I am a Liber Ero Postdoctoral Research Fellow in the Changing Oceans Research Unit, Institute for the Oceans and Fisheries, University of British Columbia and an Associate Editor for NeoBiota, a peer-reviewed, open access, online journal on biological invasions. My current research focuses on assessing the threats caused by marine invasive species and range-shifting species in Canada under climate change scenarios. I also aim to identify strategies to help Canadian coastal communities manage and adapt to these threats. Previously, I was a Bullitt Environmental Fellow and postdoctoral researcher at Simon Fraser University where I reconstructed the sponge fishery of The Bahamas over the past 180 years and conducted marine invasive species risk analyses for the Caribbean.
I obtained a Hons. B.Sc. with High Distinction from the University of Toronto in 2006, where I double majored in English and Zoology.

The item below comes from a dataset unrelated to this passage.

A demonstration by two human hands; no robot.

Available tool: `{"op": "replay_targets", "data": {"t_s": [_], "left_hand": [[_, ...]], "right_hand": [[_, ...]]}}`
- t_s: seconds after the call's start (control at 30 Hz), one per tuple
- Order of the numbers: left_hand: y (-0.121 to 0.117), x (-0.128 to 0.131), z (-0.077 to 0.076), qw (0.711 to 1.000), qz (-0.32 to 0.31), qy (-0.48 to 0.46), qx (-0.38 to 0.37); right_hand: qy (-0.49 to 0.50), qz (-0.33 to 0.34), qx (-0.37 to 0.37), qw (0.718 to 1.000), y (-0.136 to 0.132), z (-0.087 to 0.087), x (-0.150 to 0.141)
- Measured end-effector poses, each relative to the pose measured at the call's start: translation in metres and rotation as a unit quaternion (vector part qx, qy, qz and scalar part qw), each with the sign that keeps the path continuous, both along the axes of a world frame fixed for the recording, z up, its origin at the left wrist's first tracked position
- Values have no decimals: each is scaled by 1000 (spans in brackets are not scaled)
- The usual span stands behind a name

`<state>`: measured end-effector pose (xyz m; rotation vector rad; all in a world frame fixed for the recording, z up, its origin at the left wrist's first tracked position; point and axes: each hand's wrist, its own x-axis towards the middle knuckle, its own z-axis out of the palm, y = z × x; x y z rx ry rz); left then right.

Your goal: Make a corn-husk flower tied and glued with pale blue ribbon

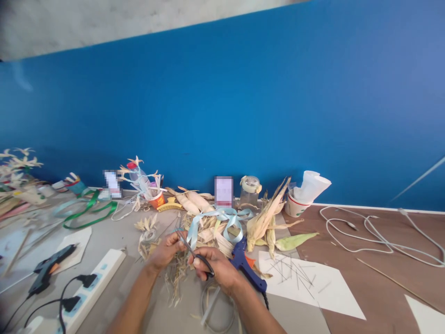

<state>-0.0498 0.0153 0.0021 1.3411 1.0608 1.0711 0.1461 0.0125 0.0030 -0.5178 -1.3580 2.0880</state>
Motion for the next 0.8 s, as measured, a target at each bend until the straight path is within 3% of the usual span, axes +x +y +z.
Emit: {"op": "replay_targets", "data": {"t_s": [0.4,0.6,0.8], "left_hand": [[2,-2,-2,999,-24,13,32],[-1,-1,-5,1000,-5,-4,-1],[-2,-3,-5,1000,-18,-20,12]], "right_hand": [[-79,-12,35,996,3,7,6],[-20,19,20,999,2,2,5],[-14,-2,28,1000,1,6,3]]}}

In 2010, I received a M.Sc. in Zoology from the University of British Columbia while in 2020 I obtained a Ph.D. in Biology from Simon Fraser University.
I have 10 years of experience researching various aspects of biological invasions, coral reef ecology, and tropical fisheries. I have published several studies on the Indo-Pacific lionfish invasion of the Caribbean and on unreported fisheries catches, particularly as it pertains to recreational fishing. I have received numerous awards, including the 2018 Bullitt Environmental Prize, a graduate scholarship from the Organization of American States, and a professional development grant from the Society for Conservation Biology, Latin America and Caribbean Section. I have headed two Global Environment Facility/United Nations Environment Programme (GEF/UNEP) funded projects on invasive species in the Caribbean.